■ WHAT THE EXERCISE ASKS
Scan the entries for the word "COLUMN" and return every line that has it.

■ WORKING DATA
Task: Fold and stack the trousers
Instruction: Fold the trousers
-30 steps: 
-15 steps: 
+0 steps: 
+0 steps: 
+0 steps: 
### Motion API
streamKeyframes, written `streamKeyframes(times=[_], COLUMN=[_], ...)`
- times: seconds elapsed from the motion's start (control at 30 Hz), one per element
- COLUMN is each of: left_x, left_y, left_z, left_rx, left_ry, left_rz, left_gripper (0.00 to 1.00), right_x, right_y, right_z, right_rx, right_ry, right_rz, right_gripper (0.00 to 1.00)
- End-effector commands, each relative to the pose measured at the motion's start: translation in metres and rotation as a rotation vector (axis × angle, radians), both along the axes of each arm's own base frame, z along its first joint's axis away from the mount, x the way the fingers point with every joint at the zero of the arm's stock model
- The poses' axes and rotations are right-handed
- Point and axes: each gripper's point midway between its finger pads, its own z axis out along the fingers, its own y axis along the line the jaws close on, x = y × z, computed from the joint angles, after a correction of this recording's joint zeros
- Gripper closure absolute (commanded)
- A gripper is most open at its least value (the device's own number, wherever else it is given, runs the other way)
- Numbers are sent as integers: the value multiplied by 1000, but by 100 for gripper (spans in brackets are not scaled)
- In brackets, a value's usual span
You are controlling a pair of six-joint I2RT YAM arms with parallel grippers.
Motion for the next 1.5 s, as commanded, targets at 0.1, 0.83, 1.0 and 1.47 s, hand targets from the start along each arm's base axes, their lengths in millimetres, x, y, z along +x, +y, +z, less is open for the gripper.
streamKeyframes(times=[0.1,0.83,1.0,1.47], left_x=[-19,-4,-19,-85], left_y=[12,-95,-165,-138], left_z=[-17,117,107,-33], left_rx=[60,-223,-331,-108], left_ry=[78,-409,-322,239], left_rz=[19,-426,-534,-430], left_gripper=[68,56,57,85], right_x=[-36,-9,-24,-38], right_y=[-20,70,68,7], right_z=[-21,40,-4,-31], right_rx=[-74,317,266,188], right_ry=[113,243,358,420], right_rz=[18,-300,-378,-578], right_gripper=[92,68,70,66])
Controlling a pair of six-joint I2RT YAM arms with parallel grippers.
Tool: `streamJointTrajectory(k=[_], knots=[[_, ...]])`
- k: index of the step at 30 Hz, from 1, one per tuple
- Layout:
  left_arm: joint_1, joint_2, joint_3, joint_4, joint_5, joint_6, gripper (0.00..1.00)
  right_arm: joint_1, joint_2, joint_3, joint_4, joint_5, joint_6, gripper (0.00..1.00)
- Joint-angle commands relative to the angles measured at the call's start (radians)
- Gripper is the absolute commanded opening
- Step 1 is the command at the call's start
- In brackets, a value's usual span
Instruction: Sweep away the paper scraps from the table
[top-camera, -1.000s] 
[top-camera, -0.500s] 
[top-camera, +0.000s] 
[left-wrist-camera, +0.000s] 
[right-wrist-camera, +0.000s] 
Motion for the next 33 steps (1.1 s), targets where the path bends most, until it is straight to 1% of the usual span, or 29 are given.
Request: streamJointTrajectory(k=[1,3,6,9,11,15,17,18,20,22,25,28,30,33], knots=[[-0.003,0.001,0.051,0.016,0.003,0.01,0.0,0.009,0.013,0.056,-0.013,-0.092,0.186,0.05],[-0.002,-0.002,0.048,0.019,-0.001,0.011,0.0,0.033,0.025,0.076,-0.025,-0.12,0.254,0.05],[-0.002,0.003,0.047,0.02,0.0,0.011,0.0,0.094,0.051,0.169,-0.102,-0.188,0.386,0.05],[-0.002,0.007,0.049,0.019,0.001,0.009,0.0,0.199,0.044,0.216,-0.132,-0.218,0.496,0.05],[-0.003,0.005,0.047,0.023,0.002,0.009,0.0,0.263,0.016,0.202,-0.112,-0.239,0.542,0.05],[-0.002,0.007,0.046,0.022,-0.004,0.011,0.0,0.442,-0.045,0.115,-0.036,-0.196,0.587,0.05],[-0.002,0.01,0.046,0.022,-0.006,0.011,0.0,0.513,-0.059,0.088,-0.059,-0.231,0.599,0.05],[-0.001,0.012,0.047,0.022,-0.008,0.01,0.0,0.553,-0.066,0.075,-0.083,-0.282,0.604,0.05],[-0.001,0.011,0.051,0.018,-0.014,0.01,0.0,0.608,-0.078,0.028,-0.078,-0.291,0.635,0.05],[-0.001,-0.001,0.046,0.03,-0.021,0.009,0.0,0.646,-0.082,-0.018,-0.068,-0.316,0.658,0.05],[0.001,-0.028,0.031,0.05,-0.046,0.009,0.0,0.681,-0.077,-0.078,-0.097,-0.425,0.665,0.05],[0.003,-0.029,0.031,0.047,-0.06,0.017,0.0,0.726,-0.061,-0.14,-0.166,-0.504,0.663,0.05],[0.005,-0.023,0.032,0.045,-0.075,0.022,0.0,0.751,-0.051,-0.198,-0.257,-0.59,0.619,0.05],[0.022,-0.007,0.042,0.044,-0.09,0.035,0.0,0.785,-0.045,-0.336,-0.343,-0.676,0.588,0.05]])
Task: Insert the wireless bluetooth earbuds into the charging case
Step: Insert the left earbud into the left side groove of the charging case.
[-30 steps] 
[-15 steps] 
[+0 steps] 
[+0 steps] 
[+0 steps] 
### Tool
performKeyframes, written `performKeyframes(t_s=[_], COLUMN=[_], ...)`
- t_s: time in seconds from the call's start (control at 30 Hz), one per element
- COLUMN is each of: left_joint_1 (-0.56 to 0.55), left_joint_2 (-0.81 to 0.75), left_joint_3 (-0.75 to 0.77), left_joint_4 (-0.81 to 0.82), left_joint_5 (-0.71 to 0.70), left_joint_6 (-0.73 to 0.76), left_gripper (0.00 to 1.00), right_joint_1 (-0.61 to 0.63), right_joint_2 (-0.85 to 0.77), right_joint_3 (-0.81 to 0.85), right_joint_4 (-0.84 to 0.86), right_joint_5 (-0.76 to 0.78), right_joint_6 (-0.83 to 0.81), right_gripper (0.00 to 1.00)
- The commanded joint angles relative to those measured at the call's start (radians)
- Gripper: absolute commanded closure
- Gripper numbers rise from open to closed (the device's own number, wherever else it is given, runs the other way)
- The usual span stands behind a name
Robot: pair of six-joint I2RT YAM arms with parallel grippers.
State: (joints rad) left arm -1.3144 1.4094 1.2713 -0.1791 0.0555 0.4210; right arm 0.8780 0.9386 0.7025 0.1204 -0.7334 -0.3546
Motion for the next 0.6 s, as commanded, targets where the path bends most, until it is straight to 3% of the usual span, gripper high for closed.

■ PROBLEM SOLUTION
streamKeyframes, written `streamKeyframes(times=[_], COLUMN=[_], ...)`
- COLUMN is each of: left_x, left_y, left_z, left_rx, left_ry, left_rz, left_gripper (0.00 to 1.00), right_x, right_y, right_z, right_rx, right_ry, right_rz, right_gripper (0.00 to 1.00)
performKeyframes, written `performKeyframes(t_s=[_], COLUMN=[_], ...)`
- COLUMN is each of: left_joint_1 (-0.56 to 0.55), left_joint_2 (-0.81 to 0.75), left_joint_3 (-0.75 to 0.77), left_joint_4 (-0.81 to 0.82), left_joint_5 (-0.71 to 0.70), left_joint_6 (-0.73 to 0.76), left_gripper (0.00 to 1.00), right_joint_1 (-0.61 to 0.63), right_joint_2 (-0.85 to 0.77), right_joint_3 (-0.81 to 0.85), right_joint_4 (-0.84 to 0.86), right_joint_5 (-0.76 to 0.78), right_joint_6 (-0.83 to 0.81), right_gripper (0.00 to 1.00)

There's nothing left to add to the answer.